Records excerpted from a collection
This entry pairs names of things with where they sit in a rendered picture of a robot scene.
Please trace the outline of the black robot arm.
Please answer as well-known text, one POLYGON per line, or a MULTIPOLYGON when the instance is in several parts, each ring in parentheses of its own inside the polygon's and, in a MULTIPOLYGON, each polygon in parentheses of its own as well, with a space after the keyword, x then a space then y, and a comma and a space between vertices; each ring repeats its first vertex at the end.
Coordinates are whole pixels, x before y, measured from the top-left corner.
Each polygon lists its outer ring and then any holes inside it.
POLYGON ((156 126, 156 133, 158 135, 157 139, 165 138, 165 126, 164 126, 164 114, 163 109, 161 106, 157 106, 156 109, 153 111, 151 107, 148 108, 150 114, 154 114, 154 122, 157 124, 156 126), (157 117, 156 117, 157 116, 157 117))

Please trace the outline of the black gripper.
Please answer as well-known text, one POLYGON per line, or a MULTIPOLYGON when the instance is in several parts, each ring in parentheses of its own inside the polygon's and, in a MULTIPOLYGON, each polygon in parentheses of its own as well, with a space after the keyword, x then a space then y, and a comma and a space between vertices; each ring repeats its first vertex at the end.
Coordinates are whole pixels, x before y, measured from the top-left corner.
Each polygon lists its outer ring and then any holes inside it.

Description of the task
Across the records above, show each line containing the word "black".

Answer box
Please trace the outline of the black robot arm.
Please trace the outline of the black gripper.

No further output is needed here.